*** SUPPLIED MATERIAL Section Begins ***

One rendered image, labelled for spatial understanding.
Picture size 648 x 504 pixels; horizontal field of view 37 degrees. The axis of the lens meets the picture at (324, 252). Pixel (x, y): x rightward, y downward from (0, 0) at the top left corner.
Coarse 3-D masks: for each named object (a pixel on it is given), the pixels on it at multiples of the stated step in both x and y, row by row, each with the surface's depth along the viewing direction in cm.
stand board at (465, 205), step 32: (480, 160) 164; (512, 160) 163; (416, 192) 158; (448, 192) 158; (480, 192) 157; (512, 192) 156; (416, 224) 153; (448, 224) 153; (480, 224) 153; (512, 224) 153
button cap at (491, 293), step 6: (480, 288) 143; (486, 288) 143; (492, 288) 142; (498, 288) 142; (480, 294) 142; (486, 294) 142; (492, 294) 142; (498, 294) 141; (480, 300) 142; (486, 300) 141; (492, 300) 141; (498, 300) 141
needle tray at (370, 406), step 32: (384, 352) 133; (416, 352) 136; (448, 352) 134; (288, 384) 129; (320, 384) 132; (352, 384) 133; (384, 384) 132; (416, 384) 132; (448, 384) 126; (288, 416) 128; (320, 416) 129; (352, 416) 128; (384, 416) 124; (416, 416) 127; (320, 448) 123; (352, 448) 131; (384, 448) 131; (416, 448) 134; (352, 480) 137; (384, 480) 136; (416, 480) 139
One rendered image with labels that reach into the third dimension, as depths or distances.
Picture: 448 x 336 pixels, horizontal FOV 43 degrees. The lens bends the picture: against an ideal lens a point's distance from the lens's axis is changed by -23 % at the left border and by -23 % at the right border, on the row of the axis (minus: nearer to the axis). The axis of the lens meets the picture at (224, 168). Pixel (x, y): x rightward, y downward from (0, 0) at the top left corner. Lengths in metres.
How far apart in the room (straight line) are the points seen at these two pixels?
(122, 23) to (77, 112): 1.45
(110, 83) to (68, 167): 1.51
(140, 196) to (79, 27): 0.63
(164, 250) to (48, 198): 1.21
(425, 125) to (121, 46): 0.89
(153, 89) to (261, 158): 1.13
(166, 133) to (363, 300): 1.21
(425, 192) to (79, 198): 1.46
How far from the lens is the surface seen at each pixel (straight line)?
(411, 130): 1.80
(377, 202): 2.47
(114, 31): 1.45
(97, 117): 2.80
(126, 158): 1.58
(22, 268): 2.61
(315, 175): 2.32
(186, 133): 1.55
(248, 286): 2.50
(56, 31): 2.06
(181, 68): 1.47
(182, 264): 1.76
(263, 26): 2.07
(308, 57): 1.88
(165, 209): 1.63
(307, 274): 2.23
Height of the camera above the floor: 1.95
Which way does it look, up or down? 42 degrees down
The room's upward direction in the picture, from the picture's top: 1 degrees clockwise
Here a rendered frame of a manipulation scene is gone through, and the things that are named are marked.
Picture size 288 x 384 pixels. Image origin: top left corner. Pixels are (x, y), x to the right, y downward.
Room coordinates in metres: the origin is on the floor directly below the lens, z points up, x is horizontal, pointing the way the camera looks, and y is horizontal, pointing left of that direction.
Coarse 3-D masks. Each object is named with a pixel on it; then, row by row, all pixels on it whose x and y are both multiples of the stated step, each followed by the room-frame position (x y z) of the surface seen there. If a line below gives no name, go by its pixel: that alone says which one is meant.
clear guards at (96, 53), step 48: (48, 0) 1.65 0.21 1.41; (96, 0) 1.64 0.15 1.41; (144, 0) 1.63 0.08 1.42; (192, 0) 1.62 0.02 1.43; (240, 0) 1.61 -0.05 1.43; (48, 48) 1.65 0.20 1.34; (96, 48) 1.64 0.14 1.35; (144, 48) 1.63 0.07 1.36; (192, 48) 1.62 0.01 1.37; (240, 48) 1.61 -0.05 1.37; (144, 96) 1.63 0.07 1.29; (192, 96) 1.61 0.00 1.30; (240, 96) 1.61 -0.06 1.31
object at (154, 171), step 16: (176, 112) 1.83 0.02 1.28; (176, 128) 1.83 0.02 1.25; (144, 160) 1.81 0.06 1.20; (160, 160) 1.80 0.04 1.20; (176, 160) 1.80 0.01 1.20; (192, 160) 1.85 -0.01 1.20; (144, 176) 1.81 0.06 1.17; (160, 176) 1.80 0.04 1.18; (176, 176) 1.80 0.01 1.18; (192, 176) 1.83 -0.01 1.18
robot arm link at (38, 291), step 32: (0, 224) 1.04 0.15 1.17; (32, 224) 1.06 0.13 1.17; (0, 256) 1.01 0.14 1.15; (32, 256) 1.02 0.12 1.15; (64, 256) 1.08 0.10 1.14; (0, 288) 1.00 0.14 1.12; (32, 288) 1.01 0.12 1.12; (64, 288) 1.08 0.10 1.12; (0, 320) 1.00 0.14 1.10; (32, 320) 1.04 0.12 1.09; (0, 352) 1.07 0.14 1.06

*** SUPPLIED MATERIAL Section Ends ***

Only the lines from the top of the data through the line that contains "(166, 133) to (363, 300): 1.21" should be quoted, exactly as they stand.

One rendered image, labelled for spatial understanding.
Picture size 648 x 504 pixels; horizontal field of view 37 degrees. The axis of the lens meets the picture at (324, 252). Pixel (x, y): x rightward, y downward from (0, 0) at the top left corner.
Coarse 3-D masks: for each named object (a pixel on it is given), the pixels on it at multiples of the stated step in both x and y, row by row, each with the surface's depth along the viewing direction in cm.
stand board at (465, 205), step 32: (480, 160) 164; (512, 160) 163; (416, 192) 158; (448, 192) 158; (480, 192) 157; (512, 192) 156; (416, 224) 153; (448, 224) 153; (480, 224) 153; (512, 224) 153
button cap at (491, 293), step 6: (480, 288) 143; (486, 288) 143; (492, 288) 142; (498, 288) 142; (480, 294) 142; (486, 294) 142; (492, 294) 142; (498, 294) 141; (480, 300) 142; (486, 300) 141; (492, 300) 141; (498, 300) 141
needle tray at (370, 406), step 32: (384, 352) 133; (416, 352) 136; (448, 352) 134; (288, 384) 129; (320, 384) 132; (352, 384) 133; (384, 384) 132; (416, 384) 132; (448, 384) 126; (288, 416) 128; (320, 416) 129; (352, 416) 128; (384, 416) 124; (416, 416) 127; (320, 448) 123; (352, 448) 131; (384, 448) 131; (416, 448) 134; (352, 480) 137; (384, 480) 136; (416, 480) 139
One rendered image with labels that reach into the third dimension, as depths or distances.
Picture: 448 x 336 pixels, horizontal FOV 43 degrees. The lens bends the picture: against an ideal lens a point's distance from the lens's axis is changed by -23 % at the left border and by -23 % at the right border, on the row of the axis (minus: nearer to the axis). The axis of the lens meets the picture at (224, 168). Pixel (x, y): x rightward, y downward from (0, 0) at the top left corner. Lengths in metres.
How far apart in the room (straight line) are the points seen at these two pixels?
(122, 23) to (77, 112): 1.45
(110, 83) to (68, 167): 1.51
(140, 196) to (79, 27): 0.63
(164, 250) to (48, 198): 1.21
(425, 125) to (121, 46): 0.89
(153, 89) to (261, 158): 1.13
(166, 133) to (363, 300): 1.21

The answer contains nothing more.